* PROVIDED RECORDS
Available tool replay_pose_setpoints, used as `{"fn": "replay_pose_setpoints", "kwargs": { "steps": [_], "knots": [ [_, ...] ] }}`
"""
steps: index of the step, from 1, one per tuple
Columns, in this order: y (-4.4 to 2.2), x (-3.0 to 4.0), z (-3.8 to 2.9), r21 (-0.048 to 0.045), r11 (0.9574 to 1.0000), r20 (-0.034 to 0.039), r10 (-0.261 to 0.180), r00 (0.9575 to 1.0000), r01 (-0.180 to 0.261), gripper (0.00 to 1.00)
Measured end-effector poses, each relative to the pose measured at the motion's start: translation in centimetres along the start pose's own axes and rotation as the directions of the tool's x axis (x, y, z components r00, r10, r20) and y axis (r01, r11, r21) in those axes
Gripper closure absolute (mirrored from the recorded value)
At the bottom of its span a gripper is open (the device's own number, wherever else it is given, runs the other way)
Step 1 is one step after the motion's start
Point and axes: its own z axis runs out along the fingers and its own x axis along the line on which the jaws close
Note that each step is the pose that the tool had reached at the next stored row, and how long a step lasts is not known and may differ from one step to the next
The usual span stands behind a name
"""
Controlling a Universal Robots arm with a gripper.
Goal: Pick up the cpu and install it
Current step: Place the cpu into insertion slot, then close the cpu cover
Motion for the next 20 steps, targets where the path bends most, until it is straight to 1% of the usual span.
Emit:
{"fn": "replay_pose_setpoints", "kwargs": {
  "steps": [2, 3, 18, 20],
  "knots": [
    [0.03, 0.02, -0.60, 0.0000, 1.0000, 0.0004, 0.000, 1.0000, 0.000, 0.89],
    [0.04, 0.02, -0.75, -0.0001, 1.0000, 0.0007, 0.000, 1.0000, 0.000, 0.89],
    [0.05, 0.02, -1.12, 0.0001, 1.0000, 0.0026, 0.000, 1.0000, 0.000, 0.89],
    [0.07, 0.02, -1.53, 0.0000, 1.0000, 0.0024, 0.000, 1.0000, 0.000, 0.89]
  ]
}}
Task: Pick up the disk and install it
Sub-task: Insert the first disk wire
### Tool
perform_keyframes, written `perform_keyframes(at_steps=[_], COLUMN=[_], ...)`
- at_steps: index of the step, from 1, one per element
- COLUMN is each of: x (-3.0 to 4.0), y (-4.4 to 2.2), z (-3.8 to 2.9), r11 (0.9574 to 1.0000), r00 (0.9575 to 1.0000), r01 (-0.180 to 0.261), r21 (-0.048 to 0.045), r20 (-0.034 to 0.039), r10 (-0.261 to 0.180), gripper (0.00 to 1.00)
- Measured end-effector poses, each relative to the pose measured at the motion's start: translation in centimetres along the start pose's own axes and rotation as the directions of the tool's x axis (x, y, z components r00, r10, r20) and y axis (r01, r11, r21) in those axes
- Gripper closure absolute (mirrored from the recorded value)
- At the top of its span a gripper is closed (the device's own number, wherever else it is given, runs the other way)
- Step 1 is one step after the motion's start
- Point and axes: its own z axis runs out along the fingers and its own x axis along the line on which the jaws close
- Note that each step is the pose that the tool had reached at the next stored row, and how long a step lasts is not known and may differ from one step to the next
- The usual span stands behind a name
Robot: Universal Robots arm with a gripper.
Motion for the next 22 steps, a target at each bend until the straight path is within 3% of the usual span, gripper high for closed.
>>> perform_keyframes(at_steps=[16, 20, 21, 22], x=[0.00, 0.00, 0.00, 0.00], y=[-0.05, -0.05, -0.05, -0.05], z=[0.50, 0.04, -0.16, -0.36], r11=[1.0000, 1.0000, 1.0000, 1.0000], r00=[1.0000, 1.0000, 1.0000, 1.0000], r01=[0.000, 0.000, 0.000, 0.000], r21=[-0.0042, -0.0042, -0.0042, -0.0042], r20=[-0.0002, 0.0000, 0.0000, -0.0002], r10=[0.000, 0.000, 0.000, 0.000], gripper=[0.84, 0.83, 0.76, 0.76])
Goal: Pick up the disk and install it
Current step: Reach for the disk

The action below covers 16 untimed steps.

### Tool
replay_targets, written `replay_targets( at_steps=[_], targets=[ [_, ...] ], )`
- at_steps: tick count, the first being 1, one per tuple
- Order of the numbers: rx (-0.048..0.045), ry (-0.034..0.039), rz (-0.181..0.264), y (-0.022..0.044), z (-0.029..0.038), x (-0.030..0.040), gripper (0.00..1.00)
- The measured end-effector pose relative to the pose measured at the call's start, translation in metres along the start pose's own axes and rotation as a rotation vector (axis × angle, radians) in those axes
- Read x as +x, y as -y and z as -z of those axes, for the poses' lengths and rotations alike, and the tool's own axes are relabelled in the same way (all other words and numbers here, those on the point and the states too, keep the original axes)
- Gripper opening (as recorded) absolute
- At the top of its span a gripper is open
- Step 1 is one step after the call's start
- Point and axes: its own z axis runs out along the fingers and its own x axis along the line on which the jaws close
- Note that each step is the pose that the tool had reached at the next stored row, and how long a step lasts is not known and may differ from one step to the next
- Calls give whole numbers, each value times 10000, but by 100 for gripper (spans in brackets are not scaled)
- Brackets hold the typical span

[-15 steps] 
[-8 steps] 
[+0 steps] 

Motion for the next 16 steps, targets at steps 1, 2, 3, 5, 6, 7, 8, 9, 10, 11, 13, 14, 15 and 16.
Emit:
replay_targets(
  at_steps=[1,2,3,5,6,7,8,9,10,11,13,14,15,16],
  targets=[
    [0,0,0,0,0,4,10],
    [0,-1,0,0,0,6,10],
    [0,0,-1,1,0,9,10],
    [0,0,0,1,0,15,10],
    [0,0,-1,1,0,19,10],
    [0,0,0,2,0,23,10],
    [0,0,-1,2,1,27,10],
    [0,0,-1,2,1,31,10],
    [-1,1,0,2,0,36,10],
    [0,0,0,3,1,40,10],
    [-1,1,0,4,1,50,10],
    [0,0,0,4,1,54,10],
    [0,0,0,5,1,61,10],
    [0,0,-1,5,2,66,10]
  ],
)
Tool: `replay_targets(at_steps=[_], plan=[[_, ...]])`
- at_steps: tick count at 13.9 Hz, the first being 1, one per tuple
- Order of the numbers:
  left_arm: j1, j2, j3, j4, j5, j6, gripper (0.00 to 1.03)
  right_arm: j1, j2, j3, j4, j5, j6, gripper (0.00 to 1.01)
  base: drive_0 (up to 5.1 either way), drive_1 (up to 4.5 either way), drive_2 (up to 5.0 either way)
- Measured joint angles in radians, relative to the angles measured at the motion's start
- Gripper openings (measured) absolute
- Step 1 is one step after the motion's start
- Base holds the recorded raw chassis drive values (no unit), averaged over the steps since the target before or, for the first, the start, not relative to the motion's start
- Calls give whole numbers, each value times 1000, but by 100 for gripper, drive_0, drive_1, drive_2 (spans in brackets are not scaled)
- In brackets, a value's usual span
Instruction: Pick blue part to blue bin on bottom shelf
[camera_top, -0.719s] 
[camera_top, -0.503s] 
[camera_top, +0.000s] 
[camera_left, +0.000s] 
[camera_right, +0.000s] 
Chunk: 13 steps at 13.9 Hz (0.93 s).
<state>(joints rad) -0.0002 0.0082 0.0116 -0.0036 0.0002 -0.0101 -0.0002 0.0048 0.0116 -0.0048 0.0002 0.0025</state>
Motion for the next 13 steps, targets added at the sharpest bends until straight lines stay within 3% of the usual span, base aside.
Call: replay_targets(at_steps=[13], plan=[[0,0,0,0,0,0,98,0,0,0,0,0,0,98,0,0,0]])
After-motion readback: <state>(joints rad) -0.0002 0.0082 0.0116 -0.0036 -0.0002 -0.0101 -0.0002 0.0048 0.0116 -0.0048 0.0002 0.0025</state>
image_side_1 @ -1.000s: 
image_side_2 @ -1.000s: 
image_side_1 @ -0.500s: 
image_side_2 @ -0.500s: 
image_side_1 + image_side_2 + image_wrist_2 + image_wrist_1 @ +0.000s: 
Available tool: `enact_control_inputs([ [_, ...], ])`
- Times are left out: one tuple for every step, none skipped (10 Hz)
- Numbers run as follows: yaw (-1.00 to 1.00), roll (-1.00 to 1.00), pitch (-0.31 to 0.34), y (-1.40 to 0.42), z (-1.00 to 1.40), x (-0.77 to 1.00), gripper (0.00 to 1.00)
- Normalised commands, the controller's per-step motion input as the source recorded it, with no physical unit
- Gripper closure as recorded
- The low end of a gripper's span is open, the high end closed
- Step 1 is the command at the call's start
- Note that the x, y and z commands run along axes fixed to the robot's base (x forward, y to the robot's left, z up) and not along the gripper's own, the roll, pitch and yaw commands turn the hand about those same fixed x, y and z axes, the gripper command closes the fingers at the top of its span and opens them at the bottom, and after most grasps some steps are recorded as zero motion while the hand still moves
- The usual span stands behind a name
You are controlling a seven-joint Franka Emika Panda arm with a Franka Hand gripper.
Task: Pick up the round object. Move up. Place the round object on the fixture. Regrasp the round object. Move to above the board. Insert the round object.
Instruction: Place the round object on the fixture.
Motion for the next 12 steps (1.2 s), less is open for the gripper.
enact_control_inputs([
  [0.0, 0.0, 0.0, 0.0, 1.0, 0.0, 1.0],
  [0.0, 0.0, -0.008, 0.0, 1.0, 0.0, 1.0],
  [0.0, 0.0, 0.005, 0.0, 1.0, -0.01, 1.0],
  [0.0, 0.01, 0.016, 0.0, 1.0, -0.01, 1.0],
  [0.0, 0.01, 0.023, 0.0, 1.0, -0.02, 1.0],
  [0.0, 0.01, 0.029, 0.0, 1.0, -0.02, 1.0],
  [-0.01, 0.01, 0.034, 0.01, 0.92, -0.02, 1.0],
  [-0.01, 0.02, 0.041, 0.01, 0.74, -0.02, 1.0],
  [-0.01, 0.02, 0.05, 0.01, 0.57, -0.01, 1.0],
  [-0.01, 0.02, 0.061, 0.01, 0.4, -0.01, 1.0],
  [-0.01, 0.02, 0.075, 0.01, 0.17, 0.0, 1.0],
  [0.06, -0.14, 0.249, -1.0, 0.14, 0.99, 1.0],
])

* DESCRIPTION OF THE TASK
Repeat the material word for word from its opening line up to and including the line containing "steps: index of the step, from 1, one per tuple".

* TASK ANSWER
Available tool replay_pose_setpoints, used as `{"fn": "replay_pose_setpoints", "kwargs": { "steps": [_], "knots": [ [_, ...] ] }}`
"""
steps: index of the step, from 1, one per tuple

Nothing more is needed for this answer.